Пианист! О, это одно из тех слов, которые они обожают — почти так же страстно, как слово «доктор», доктор. И слово «резиденция». А самое лучшее слово, вернее, словосочетание — «собственный офис». Он открыл собственный офис в Ливингстоне. «Ты помнишь Симора Придуркинда, Алекс?» — спрашивает она. Помню ли я Аарона Хуйштейна или Говарда Шланга, или еще какого-нибудь дебила, с которым я учился двадцать пять лет назад в школе, и о котором не имею ни малейшего представления? — «Я встретила сегодня на улице его маму, и она сказала мне, что Симор теперь крупнейший нейрохирург всего Западного Полушария. И у него шесть каменных особняков в Ливингстоне, спроектированных Марком Жопельсоном, и он входит в совет одиннадцати синагог, и в прошлом году он с женой и двумя дочками, которые так красивы, что с ними уже заключил контракт «Метрополитен», — в прошлом году они отправились в восьмидесятимиллионный тур по семи тысячам стран, о которых ты даже не слышал. И они объездили всю Европу, и в каждой стране почитали за честь принять Симора, и более того — Симор такой знаменитый, что в каждом городе, который он посетил, все мэры приглашали его остановиться на несколько дней и провести уникальную операцию на головном мозге в госпитале, который тут же построили специально для Симора, и — только послушай — во время операции в операционной специально транслировали стихи из Исхода, чтобы каждый знал, какого Симор вероисповедания. Вот каким стал твой приятель Симор! И как он осчастливил своих родителей!»

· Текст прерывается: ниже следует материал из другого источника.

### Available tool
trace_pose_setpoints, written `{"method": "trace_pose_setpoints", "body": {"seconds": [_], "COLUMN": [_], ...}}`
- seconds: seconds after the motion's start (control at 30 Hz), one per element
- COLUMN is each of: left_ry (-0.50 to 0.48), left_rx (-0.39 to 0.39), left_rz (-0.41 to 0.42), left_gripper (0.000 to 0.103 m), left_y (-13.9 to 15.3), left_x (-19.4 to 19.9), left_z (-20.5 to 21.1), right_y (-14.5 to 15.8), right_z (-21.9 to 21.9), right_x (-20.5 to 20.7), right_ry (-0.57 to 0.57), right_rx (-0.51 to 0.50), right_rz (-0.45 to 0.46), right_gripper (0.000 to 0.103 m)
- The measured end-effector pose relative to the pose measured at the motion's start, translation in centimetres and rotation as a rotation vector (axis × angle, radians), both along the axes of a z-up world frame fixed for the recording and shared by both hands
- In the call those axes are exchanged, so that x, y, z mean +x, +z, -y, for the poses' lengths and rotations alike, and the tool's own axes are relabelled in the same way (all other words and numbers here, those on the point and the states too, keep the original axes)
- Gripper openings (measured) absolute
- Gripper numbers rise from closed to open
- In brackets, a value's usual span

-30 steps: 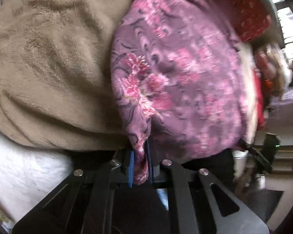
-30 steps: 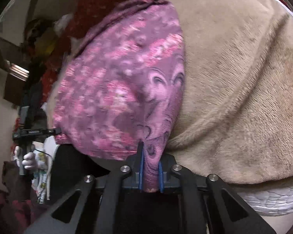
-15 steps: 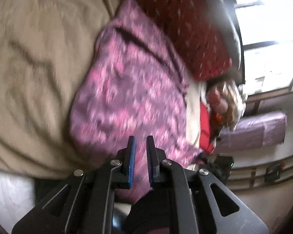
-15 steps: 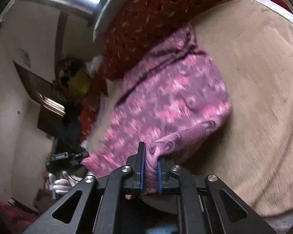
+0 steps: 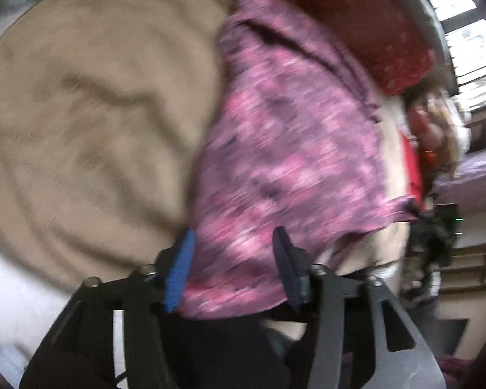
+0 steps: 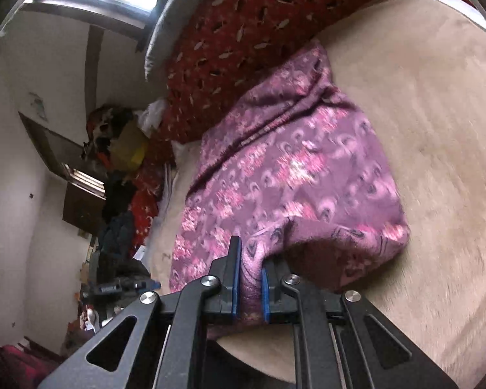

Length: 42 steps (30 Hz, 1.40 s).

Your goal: Fold small clothes

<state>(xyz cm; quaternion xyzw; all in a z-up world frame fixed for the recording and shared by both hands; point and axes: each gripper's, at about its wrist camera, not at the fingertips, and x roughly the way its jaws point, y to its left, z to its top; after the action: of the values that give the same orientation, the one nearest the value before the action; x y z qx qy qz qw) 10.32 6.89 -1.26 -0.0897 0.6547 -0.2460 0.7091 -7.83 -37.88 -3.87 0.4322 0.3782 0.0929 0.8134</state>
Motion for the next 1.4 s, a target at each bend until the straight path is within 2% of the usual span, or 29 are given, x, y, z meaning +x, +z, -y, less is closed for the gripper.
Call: {"method": "trace_pose_setpoints", "body": {"seconds": [0.07, 0.13, 0.2, 0.4, 0.47, 0.57, 0.67, 0.77, 0.93, 1.07, 1.23, 1.4], "left_ry": [0.031, 0.064, 0.082, 0.108, 0.127, 0.103, 0.093, 0.089, 0.119, 0.167, 0.232, 0.288], "left_rx": [0.023, 0.008, -0.026, -0.145, -0.156, -0.184, -0.218, -0.308, -0.436, -0.479, -0.519, -0.527], "left_rz": [-0.046, -0.120, -0.182, -0.288, -0.275, -0.250, -0.209, -0.150, -0.083, -0.048, -0.012, -0.023], "left_gripper": [0.050, 0.050, 0.050, 0.050, 0.047, 0.006, 0.006, 0.006, 0.006, 0.006, 0.006, 0.006], "left_y": [-2.0, -4.0, -5.7, -8.6, -8.4, -7.2, -5.1, -1.7, 2.7, 4.2, 5.0, 3.9], "left_x": [-0.9, -1.5, -2.1, -3.8, -4.0, -4.2, -4.3, -3.8, -0.3, 4.0, 10.6, 18.3], "left_z": [-1.6, -2.7, -3.4, -3.8, -3.8, -3.3, -3.2, -3.1, -1.5, 0.4, 2.2, 4.9], "right_y": [-0.6, -1.0, -1.3, -1.0, -1.0, -0.7, -0.2, 0.8, 2.1, 3.1, 4.1, 2.6], "right_z": [-0.1, -0.1, -0.3, -1.3, -1.6, -2.1, -2.3, -2.2, -0.4, 1.5, 4.2, 7.5], "right_x": [-1.4, -2.4, -3.3, -4.2, -4.2, -4.4, -4.6, -4.5, -3.0, -0.5, 4.6, 11.0], "right_ry": [-0.015, -0.026, -0.036, -0.026, -0.023, -0.015, 0.006, 0.014, -0.031, -0.061, -0.087, -0.155], "right_rx": [0.001, 0.006, 0.007, -0.017, -0.030, -0.042, -0.049, -0.041, 0.005, 0.042, 0.047, 0.084], "right_rz": [-0.016, -0.027, -0.038, -0.046, -0.054, -0.050, -0.032, 0.003, 0.071, 0.122, 0.165, 0.178], "right_gripper": [0.010, 0.010, 0.010, 0.011, 0.011, 0.011, 0.011, 0.010, 0.010, 0.010, 0.010, 0.010]}}
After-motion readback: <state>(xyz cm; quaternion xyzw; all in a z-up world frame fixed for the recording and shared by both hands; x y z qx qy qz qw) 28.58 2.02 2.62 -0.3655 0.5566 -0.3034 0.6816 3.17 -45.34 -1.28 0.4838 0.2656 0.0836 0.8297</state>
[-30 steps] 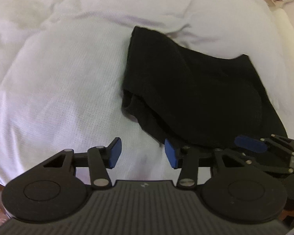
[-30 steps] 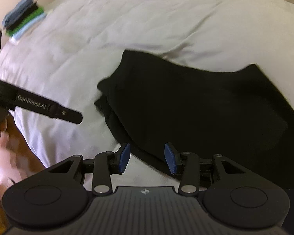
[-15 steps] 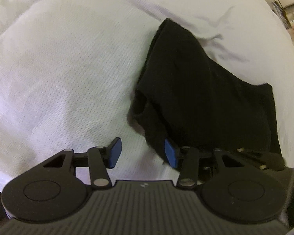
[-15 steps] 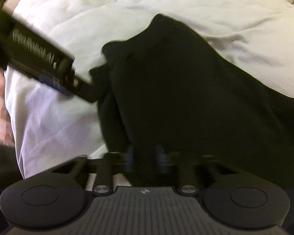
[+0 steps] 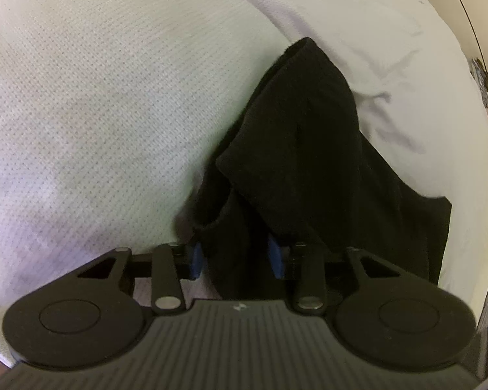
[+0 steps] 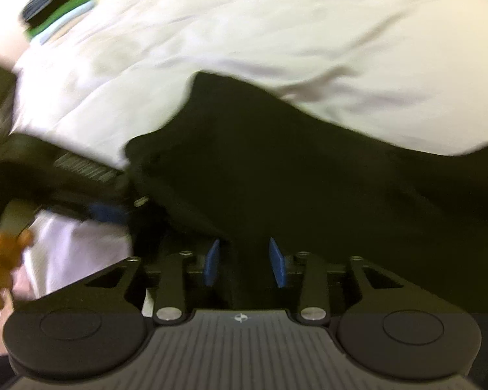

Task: Fold clothes

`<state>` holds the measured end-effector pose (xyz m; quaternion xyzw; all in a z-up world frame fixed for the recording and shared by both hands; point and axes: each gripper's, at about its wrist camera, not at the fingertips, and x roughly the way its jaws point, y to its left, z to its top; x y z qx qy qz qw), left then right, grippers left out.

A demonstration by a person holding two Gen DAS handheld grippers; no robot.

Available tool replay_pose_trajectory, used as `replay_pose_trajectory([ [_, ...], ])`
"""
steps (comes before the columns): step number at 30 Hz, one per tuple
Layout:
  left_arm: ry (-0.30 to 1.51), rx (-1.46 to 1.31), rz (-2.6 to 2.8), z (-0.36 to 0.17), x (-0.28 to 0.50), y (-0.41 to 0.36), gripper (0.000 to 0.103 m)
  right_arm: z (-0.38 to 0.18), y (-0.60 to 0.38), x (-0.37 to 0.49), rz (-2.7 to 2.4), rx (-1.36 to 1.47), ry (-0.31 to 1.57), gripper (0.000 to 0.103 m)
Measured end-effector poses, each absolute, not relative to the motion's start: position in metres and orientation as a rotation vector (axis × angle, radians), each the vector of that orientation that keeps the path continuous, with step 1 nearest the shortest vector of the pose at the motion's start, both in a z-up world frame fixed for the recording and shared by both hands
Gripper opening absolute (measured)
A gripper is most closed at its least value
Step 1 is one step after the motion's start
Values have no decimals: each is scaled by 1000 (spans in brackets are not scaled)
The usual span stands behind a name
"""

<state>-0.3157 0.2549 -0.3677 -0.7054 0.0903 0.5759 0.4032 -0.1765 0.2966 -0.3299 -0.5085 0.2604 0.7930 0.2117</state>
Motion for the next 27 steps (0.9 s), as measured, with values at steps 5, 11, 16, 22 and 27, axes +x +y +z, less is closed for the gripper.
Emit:
replay_pose_trajectory([
  [5, 211, -1801, 1457, -371, -315, 257, 34, -337, 278, -196, 2294, -1520, 474, 52],
  [11, 264, -1774, 1442, -368, -316, 264, 12, -342, 287, -188, 2242, -1534, 385, 0],
  [16, 282, -1664, 1428, -341, -315, 271, 9, -303, 325, -147, 2127, -1238, 795, 1],
  [22, 205, -1475, 1421, -271, -348, 285, 9, -214, 334, -121, 2092, -824, 1050, 3],
  [27, 113, -1284, 1425, -184, -420, 293, 9, -124, 320, -146, 2151, -488, 1075, 3],
])
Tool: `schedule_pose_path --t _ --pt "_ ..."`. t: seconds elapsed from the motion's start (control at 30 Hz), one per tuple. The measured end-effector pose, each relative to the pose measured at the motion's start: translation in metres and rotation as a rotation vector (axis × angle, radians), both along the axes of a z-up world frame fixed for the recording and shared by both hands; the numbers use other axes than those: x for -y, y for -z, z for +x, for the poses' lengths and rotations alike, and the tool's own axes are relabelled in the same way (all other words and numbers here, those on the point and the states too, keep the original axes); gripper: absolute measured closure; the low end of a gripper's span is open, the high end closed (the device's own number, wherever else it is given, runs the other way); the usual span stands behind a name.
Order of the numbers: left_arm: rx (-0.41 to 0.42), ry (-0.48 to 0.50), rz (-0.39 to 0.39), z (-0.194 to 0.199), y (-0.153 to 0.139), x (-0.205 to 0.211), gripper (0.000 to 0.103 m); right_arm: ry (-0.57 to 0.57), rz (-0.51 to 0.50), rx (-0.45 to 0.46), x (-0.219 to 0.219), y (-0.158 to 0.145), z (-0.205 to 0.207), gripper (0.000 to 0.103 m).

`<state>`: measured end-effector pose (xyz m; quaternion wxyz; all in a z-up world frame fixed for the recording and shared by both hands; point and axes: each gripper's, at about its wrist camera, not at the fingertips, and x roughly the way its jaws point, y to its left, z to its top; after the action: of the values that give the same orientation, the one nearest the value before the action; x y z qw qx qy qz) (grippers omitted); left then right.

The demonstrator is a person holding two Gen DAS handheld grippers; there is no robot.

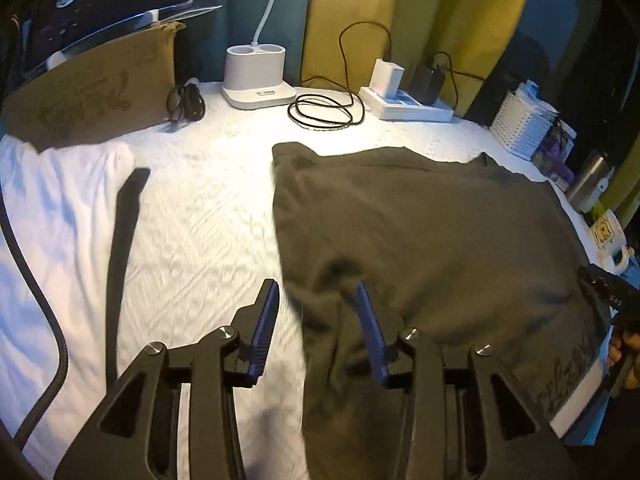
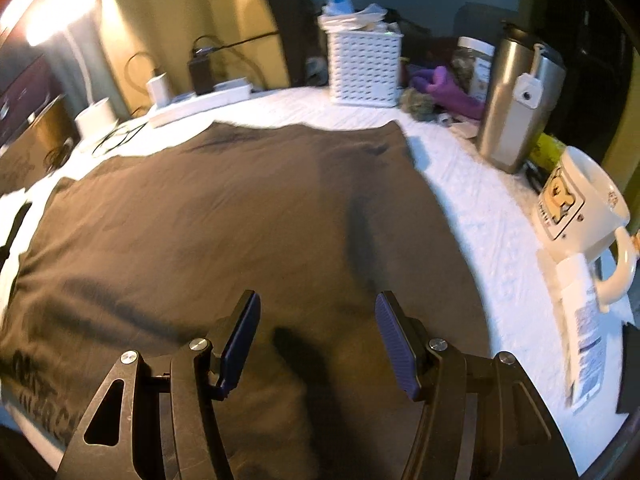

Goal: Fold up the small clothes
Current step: 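Smooth the folded shirt flat with both open grippers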

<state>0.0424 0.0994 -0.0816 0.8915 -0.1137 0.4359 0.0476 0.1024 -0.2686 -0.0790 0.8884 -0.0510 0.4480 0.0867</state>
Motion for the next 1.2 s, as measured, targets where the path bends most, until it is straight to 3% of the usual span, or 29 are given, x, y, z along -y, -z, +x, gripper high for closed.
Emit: schedule_pose_path --t 0.17,0.37,0.47,0.6,0.8,1.07,1.2 --pt "-0.061 0.008 0.025 0.038 0.019 0.002 0.063 0.060 -0.008 0.008 0.016 0.002 0.029 0.041" --pt "-0.080 0.004 0.115 0.063 0.029 0.003 0.062 0.096 -0.026 -0.031 0.030 0.013 0.057 0.041" --pt "-0.074 -0.015 0.099 0.071 0.029 -0.008 0.054 0.113 -0.050 -0.028 0.032 0.018 0.062 0.041" --pt "-0.089 -0.066 0.115 0.079 0.028 -0.019 0.054 0.125 -0.051 -0.033 0.035 0.017 0.069 0.041" --pt "-0.004 -0.055 0.078 0.068 0.008 -0.014 0.054 0.142 -0.033 -0.042 0.038 0.015 0.065 0.041" --pt "0.105 0.080 0.080 0.043 -0.019 0.029 0.054 0.132 -0.032 -0.013 0.036 -0.002 0.034 0.040" --pt "0.133 0.145 0.065 0.031 -0.027 0.049 0.054 0.132 -0.017 0.011 0.038 -0.011 0.016 0.022"
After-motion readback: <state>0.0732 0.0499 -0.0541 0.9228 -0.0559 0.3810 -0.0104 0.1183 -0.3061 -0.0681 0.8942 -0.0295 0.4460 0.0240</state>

Подтекст таков: когда же ты женишься? У всех жителей Ньюарка и его окрестностей на устах один вопрос: КОГДА ЖЕ, НАКОНЕЦ, АЛЕКСАНДР ПОРТНОЙ ПЕРЕСТАНЕТ БЫТЬ ЭГОИСТОМ И ПОДАРИТ СВОИМ ЗАМЕЧАТЕЛЬНЫМ РОДИТЕЛЯМ ВНУКОВ?
— Ну как? — спрашивает отец, и на глаза его наворачиваются слезы, — Ну… — спрашивает он при каждой встрече, — не появилась еще на горизонте серьезная партия, Большая Шишка? Извини, что я спрашиваю, я всего лишь отец, но поскольку я не собираюсь жить вечно, а ты — если не забыл еще — продолжатель рода, то, быть может, скажешь мне по секрету?